Clone the provided repository (1 point) Write a vignette using one TidyVerse package (15 points) Write a vignette using more than one TidyVerse packages (+ 2 points) Make a pull request on the shared repository (1 point) Update the README.md file with your example (2 points) Submit your GitHub handle name & link to Peergrade (1 point) Grade your 3 peers and provide the feedback in Peergrade (2 points) Submit the best peer link & your link to Blackboard (1 point
“The Tidyverse” is a collection of packages that work in tandem since they all “share common data representations and API design” \(^1\). Using the command “library(tidyverse)”, we can see all packages included within the tidyverse.
library(tidyverse)
## -- Attaching packages --------------------------------------------------------------------------------------- tidyverse 1.3.0 --
## v ggplot2 3.3.2 v purrr 0.3.4
## v tibble 3.0.3 v dplyr 1.0.0
## v tidyr 1.1.0 v stringr 1.4.0
## v readr 1.3.1 v forcats 0.5.0
## -- Conflicts ------------------------------------------------------------------------------------------ tidyverse_conflicts() --
## x dplyr::filter() masks stats::filter()
## x dplyr::lag() masks stats::lag()
library(ggplot2)
library(dplyr)
library(openintro)
## Loading required package: airports
## Loading required package: cherryblossom
## Loading required package: usdata
library(maps)
##
## Attaching package: 'maps'
## The following object is masked from 'package:purrr':
##
## map
library(mapproj)
In this assignment, the packages ggplot and dpylr will be exemplified.

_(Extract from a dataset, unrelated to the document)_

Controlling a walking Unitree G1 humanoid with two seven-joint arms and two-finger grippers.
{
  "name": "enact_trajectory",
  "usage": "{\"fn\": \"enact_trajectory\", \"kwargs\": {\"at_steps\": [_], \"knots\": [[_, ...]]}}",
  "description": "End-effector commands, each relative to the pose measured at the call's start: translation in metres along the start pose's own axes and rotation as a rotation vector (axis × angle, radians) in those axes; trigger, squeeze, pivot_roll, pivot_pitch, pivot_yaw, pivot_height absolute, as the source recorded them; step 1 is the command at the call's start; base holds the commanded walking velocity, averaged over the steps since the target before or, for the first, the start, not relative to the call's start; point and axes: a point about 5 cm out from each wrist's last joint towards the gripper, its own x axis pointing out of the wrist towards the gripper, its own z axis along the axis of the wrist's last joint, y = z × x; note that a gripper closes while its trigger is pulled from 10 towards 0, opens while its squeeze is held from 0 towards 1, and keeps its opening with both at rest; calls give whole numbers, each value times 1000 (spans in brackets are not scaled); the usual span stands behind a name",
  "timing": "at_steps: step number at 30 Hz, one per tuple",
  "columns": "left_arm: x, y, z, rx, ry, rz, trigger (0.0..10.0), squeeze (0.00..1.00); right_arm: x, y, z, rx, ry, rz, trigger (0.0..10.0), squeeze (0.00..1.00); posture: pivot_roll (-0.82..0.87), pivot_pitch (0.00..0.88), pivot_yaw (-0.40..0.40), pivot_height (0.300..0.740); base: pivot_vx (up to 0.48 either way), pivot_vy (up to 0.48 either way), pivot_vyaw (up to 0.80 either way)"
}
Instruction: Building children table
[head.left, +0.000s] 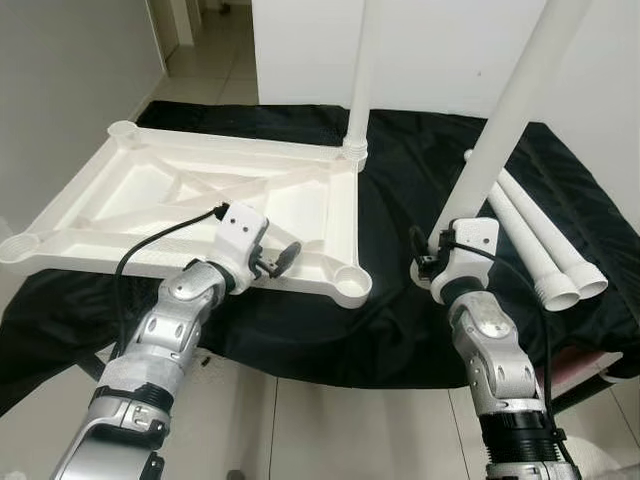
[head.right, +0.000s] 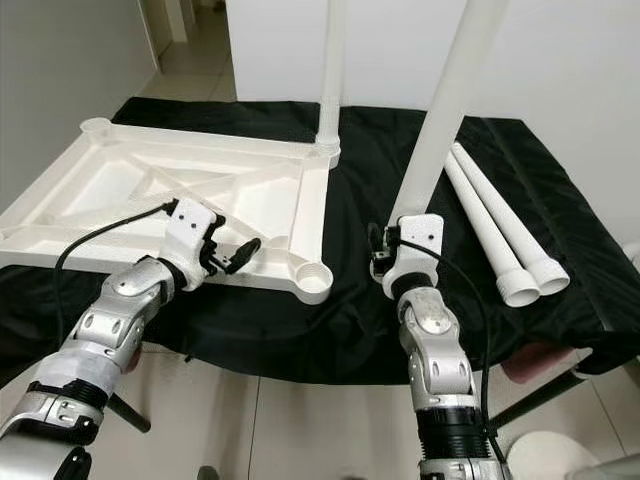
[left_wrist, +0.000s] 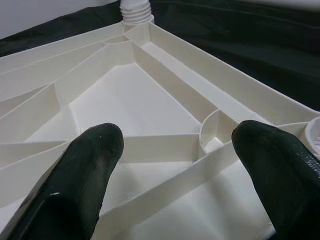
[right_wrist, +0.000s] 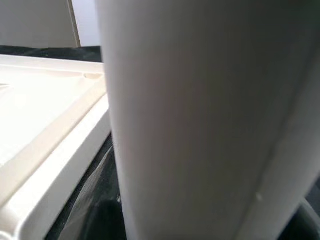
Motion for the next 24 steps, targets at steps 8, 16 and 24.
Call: {"fn": "enact_trajectory", "kwargs": {"at_steps": [8, 16, 24], "knots": [[-3, -9, -3, 25, 7, -90, 10000, 0, 1, -2, 3, -15, -24, -6, 10000, 0, 6, 60, 1, 740, 0, 0, 0], [-16, -20, -10, 89, 72, -333, 10000, 0, 1, -5, 3, -29, -24, -2, 10000, 0, 12, 60, 7, 740, 0, 0, 0], [-15, -15, -38, 170, 280, -350, 10000, 0, 2, -8, 5, -37, -35, -17, 10000, 0, 0, 52, 28, 740, 0, 0, 0]]}}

ggplot is utilized for visualizations by declaring the input data for a graphic, then specifying the set of plot aesthetics to enhance the figure.
data('possum', package = "openintro")
head(possum, 4)
## # A tibble: 4 x 8
## site pop sex age head_l skull_w total_l tail_l
## <int> <fct> <fct> <int> <dbl> <dbl> <dbl> <dbl>
## 1 1 Vic m 8 94.1 60.4 89 36
## 2 1 Vic f 6 92.5 57.6 91.5 36.5
## 3 1 Vic f 6 94 60 95.5 39
## 4 1 Vic f 6 93.2 57.1 92 38
Graphing data:
Plotting a historgram of possums’ tail lengths
ggplot(data = possum, aes(x=tail_l)) + geom_histogram()
## `stat_bin()` using `bins = 30`. Pick better value with `binwidth`.
He would probably plot his data like so:
This is a data visual by plotting polygons as data points. It’s a comparison between the age of possums to the length of their tails. Not particularly easy to read, but nice to look at.
To interpret this cubism graph, each edge is a coordinate of \((age, tail)\). Compare with the histogram below:
ggplot(data = possum, aes(x=age, y = tail_l)) + geom_polygon(aes(x = age, y = tail_l))
Here is the a scatterplot of the same data as above in the form of a histogram with a line of best fit.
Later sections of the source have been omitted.